THE TASK: From the entries below, gather each line containing the word "that".

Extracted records
========================================================================
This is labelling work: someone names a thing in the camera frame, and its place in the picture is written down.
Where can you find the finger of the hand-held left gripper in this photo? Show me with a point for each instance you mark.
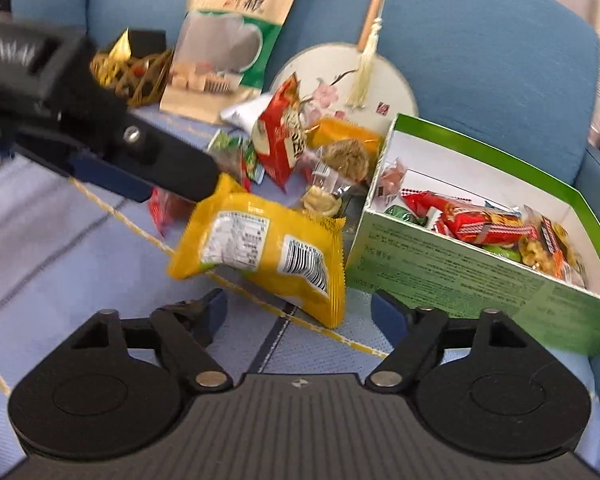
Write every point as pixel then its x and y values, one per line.
pixel 115 180
pixel 175 165

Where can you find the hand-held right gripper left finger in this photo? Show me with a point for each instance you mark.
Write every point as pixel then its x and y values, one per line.
pixel 211 312

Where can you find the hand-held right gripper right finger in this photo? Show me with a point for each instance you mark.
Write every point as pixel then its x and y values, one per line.
pixel 387 315

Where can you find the green cardboard box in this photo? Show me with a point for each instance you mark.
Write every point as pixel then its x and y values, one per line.
pixel 430 270

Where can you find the yellow snack packet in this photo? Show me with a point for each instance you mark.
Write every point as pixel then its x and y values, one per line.
pixel 260 240

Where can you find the pile of assorted snack packets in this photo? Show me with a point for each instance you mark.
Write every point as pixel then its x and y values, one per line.
pixel 280 145

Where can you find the heap of packed snack packets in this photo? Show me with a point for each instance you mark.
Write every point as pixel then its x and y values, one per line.
pixel 480 225

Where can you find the blue cushion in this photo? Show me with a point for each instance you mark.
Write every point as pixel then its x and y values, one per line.
pixel 45 0

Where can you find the yellow sachet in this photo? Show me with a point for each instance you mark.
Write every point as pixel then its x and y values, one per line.
pixel 117 47

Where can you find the woven bamboo basket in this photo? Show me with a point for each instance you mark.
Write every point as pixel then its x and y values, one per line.
pixel 145 82

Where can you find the blue striped blanket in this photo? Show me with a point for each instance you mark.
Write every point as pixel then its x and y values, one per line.
pixel 55 260

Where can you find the large kraft grain pouch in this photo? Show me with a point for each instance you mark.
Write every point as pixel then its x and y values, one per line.
pixel 240 40

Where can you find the round painted fan with tassel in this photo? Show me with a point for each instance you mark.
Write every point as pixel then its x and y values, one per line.
pixel 380 85

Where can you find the blue fabric sofa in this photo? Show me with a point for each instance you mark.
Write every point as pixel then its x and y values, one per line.
pixel 480 60

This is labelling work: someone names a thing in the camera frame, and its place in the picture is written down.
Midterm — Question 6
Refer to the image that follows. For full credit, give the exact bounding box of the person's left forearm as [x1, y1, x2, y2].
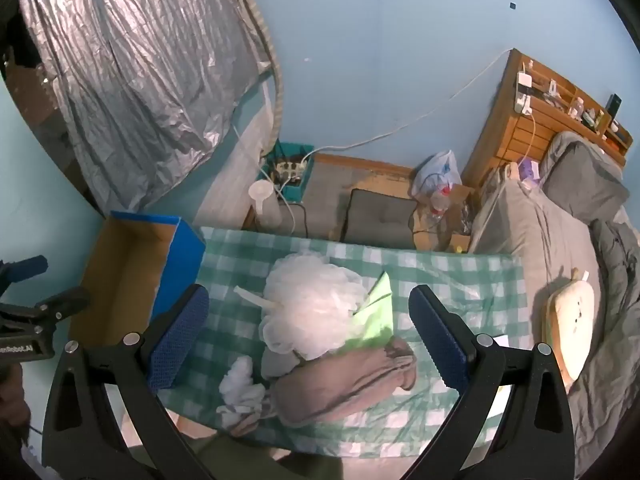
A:
[0, 362, 32, 443]

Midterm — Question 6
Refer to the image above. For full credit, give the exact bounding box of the white bath loofah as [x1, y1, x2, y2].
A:
[234, 254, 368, 361]

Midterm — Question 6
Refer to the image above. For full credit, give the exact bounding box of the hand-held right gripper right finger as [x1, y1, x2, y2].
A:
[407, 284, 576, 480]

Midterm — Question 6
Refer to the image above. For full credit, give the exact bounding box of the white fluffy sock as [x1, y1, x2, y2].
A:
[217, 356, 266, 406]

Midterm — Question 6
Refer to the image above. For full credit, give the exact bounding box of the grey seat cushion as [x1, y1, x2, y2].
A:
[342, 188, 418, 250]

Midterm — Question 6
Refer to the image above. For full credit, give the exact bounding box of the white plastic bag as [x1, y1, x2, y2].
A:
[411, 150, 463, 198]

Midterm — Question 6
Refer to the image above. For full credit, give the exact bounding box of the dark grey duvet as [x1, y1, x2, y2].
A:
[590, 217, 640, 411]

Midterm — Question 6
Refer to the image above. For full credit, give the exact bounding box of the white phone charger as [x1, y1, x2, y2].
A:
[515, 72, 533, 111]

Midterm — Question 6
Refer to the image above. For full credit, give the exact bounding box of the brown grey sock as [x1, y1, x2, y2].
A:
[272, 335, 418, 426]

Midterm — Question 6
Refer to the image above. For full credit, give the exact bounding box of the grey pillow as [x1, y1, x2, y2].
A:
[540, 131, 631, 221]

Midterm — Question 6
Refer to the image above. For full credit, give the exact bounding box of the blue cardboard box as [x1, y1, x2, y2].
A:
[67, 211, 207, 356]

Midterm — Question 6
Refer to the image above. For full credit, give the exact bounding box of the silver crinkled curtain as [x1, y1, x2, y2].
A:
[17, 0, 273, 211]

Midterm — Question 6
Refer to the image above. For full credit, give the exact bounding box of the green checked plastic tablecloth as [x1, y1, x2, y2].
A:
[157, 227, 528, 461]

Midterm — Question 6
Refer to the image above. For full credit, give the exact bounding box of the cream plush toy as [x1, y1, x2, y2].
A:
[542, 270, 596, 391]

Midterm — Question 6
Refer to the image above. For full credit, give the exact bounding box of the white power strip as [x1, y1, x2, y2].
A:
[272, 160, 307, 181]

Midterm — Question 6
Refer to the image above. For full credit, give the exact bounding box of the teal plastic crate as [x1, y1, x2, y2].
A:
[257, 141, 316, 201]

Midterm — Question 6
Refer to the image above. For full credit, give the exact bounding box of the purple small packet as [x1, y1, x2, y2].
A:
[517, 157, 541, 183]

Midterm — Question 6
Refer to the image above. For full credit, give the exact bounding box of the light green cloth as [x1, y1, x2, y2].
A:
[342, 271, 396, 348]

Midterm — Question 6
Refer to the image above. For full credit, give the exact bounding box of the grey bed mattress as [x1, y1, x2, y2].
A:
[472, 165, 640, 476]

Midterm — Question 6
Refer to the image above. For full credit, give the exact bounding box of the clear bottle with red cap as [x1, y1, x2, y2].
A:
[430, 185, 453, 216]

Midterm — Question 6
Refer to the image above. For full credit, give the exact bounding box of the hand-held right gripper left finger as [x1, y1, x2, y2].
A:
[42, 284, 221, 480]

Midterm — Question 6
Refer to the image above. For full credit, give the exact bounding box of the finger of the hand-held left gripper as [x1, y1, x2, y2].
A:
[0, 287, 91, 333]
[0, 255, 49, 286]

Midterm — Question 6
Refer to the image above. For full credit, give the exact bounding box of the white wall cable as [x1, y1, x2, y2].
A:
[300, 49, 516, 161]

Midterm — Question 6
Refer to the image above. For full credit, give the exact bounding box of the small brown cardboard box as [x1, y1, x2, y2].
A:
[412, 185, 476, 253]

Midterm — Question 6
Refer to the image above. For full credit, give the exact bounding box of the beige striped strap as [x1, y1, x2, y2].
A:
[235, 0, 286, 146]

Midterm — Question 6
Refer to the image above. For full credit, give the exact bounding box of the wooden headboard shelf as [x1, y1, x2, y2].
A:
[460, 49, 628, 191]

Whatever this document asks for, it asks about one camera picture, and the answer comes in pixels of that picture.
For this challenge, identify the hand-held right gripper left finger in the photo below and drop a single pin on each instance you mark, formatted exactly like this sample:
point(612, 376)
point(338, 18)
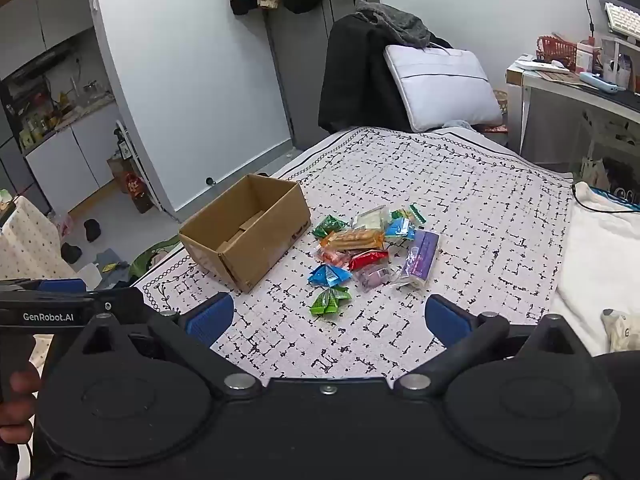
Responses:
point(210, 317)

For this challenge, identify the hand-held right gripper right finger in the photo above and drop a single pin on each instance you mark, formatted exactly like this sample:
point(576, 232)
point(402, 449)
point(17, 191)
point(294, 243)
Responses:
point(447, 320)

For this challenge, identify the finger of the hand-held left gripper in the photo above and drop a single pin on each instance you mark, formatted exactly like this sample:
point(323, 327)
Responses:
point(62, 285)

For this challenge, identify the long purple snack packet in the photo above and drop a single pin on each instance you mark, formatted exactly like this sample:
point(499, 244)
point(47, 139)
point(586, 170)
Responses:
point(420, 257)

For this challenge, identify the small lilac snack packet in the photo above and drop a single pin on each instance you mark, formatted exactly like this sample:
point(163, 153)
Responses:
point(374, 278)

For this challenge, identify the brown cardboard box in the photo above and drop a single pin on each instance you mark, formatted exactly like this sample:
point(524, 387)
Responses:
point(260, 245)

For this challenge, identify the red snack packet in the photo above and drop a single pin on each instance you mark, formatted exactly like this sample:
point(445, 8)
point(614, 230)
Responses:
point(367, 259)

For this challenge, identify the blue snack packet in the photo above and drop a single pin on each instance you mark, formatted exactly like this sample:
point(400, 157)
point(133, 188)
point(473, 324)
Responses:
point(400, 231)
point(327, 275)

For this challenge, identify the green and white snack packet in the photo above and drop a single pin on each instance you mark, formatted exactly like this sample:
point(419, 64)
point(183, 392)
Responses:
point(412, 214)

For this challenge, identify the light green snack packet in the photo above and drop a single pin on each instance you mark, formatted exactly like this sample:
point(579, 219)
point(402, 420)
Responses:
point(329, 302)

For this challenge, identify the orange cracker packet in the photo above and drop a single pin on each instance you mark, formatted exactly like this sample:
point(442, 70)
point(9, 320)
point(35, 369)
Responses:
point(352, 240)

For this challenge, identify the clear packet of white snacks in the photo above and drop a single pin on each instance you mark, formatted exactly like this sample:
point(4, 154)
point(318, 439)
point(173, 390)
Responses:
point(370, 217)

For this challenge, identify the small orange snack packet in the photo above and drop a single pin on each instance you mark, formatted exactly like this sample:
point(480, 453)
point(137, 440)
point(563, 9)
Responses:
point(332, 258)

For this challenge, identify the dark green snack packet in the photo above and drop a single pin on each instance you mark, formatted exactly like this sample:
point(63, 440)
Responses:
point(329, 225)

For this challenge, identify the person's left hand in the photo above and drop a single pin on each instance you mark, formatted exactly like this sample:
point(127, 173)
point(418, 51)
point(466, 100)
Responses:
point(17, 427)

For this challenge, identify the black shoe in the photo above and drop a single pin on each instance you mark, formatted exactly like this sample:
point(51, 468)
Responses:
point(92, 230)
point(71, 253)

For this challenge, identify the polka dot cloth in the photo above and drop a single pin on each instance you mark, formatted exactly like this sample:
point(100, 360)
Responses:
point(30, 245)

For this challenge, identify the green cartoon floor mat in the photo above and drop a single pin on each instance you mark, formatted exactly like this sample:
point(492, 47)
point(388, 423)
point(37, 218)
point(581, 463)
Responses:
point(150, 260)

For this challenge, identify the cardboard box on floor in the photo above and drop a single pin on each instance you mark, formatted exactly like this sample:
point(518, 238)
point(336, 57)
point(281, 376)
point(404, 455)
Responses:
point(116, 175)

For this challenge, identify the white kitchen cabinet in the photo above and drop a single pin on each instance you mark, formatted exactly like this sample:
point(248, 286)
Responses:
point(65, 160)

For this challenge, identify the white patterned bedspread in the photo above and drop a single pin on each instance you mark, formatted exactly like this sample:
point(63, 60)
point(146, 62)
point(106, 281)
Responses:
point(450, 185)

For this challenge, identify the white metal rack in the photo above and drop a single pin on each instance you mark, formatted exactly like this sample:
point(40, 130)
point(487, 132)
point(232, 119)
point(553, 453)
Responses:
point(135, 160)

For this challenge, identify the white fluffy blanket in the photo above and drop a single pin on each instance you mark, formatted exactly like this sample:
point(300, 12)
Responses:
point(595, 260)

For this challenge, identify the cream plush toy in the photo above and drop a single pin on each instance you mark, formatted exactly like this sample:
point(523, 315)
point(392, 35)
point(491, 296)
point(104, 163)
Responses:
point(625, 332)

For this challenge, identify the white pillow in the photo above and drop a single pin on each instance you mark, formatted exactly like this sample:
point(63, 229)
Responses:
point(440, 90)

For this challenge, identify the white desk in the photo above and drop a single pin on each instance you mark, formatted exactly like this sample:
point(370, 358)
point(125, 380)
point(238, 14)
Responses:
point(565, 110)

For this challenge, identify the black jacket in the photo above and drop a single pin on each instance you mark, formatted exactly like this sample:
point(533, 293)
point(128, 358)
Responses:
point(355, 80)

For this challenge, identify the grey door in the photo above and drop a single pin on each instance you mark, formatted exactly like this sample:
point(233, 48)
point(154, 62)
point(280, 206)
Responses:
point(310, 60)

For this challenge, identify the light blue case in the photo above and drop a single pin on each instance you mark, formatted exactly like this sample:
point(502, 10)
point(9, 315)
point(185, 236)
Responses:
point(597, 81)

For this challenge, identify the red basket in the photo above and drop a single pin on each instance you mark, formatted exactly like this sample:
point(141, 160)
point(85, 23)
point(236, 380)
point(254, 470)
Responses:
point(555, 50)

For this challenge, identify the grey hoodie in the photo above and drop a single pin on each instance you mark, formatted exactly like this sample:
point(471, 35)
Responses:
point(395, 22)

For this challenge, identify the white keyboard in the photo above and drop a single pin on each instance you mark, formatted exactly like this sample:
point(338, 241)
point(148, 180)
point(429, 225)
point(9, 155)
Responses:
point(622, 20)
========================================================================
SOLUTION FOR THIS PROBLEM:
Refer to the image that follows. For full credit, give the exact bounding box of the person's left forearm as [x1, y1, x2, y2].
Whatever this document asks for, it asks about one camera picture, and the answer comes in pixels of that picture.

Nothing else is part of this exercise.